■ **Activity**
Where does the string "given" occur in the records? Copy each line that holds it.

== Segment start ==

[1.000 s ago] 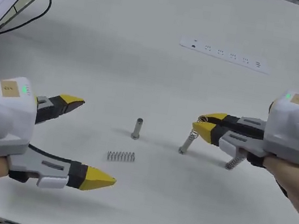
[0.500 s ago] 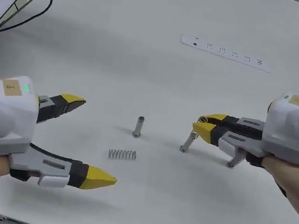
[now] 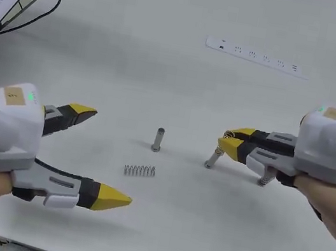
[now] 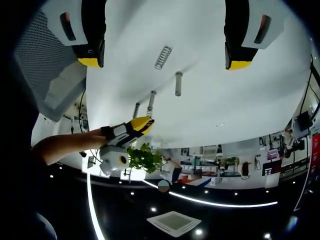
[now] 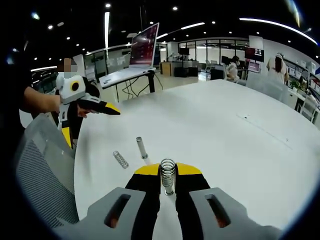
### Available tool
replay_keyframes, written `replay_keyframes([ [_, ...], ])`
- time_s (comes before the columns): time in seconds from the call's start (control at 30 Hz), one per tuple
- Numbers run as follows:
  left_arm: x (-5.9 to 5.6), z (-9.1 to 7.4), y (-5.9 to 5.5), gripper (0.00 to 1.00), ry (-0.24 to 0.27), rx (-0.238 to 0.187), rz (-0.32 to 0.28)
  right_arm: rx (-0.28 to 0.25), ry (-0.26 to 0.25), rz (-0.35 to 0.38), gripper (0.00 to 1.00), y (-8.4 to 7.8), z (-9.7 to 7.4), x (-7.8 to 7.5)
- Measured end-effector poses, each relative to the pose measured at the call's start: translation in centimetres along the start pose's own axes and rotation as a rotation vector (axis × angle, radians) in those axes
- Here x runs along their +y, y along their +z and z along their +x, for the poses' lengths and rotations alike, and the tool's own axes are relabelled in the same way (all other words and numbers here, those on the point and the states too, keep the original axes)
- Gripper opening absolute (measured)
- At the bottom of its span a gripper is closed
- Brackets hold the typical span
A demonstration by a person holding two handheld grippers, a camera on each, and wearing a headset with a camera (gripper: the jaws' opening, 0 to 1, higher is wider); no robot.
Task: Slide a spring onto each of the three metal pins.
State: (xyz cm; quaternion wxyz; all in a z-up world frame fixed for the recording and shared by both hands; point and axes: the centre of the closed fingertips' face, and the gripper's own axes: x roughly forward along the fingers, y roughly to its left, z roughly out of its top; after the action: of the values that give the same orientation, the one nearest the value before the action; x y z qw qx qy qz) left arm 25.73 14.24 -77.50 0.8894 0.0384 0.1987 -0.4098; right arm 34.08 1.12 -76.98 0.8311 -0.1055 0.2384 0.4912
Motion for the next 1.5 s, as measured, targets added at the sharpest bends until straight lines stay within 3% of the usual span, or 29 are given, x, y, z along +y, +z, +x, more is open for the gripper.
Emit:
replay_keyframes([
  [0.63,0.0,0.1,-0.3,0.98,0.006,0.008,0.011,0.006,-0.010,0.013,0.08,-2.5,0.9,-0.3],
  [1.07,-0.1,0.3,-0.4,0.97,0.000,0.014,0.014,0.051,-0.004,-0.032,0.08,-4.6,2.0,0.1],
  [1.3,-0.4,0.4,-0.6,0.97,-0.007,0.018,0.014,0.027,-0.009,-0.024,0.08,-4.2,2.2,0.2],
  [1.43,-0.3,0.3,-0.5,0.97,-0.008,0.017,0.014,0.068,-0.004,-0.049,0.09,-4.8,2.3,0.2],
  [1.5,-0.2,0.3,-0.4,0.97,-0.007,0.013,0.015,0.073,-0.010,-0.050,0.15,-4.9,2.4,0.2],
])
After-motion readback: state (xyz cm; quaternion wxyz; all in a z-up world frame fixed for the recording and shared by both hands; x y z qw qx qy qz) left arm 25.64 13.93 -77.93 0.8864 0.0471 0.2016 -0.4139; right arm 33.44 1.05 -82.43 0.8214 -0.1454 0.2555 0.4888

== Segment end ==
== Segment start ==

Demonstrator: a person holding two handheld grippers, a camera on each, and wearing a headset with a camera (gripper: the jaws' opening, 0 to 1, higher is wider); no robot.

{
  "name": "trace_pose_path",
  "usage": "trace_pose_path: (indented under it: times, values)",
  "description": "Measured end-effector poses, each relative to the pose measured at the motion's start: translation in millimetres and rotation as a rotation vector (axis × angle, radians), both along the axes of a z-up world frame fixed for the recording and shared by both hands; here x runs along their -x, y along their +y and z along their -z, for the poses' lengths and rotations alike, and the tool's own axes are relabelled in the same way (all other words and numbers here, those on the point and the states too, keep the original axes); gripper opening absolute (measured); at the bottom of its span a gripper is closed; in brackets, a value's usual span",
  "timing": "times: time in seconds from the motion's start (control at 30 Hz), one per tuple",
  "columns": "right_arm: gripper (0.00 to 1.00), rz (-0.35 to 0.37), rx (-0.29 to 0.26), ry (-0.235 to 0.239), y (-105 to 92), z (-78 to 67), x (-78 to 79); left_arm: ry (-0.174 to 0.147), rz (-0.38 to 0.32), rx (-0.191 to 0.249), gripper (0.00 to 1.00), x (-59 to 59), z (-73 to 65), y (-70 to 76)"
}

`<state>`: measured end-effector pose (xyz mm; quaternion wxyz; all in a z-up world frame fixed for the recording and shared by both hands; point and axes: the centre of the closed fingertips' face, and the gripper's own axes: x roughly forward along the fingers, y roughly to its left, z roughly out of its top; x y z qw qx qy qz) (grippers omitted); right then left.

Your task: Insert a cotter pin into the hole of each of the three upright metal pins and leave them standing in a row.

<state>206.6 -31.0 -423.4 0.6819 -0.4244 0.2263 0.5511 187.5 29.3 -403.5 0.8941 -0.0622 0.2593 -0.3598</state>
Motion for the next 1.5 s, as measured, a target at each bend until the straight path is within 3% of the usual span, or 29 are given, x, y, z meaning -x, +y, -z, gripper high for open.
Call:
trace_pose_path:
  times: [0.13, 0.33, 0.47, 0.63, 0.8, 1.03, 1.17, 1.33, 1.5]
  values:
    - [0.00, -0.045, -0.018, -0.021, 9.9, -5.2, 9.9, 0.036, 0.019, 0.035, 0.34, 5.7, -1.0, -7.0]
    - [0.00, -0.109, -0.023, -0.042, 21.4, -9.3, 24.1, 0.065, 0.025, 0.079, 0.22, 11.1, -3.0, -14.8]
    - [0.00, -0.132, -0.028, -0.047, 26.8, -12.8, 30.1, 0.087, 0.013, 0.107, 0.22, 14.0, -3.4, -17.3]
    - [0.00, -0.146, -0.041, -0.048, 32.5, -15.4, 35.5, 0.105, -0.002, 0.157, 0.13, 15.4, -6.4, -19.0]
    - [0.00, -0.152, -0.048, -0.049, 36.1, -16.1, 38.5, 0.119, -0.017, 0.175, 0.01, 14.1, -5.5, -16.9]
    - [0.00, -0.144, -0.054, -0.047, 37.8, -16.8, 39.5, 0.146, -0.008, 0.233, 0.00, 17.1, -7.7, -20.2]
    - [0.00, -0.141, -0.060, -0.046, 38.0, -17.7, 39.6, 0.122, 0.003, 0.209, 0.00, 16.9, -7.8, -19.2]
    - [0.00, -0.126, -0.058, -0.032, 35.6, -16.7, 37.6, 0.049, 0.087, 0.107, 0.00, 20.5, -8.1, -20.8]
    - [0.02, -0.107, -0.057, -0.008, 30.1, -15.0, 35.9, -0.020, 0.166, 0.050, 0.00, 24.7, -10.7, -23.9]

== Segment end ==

■ **Answer to the exercise**
Motion for the next 1.5 s, as measured, targets added at the sharpest bends until straight lines stay within 3% of the usual span, or 29 are given, x, y, z along +y, +z, +x, more is open for the gripper.
Motion for the next 1.5 s, as measured, a target at each bend until the straight path is within 3% of the usual span, or 29 are given, x, y, z meaning -x, +y, -z, gripper high for open.

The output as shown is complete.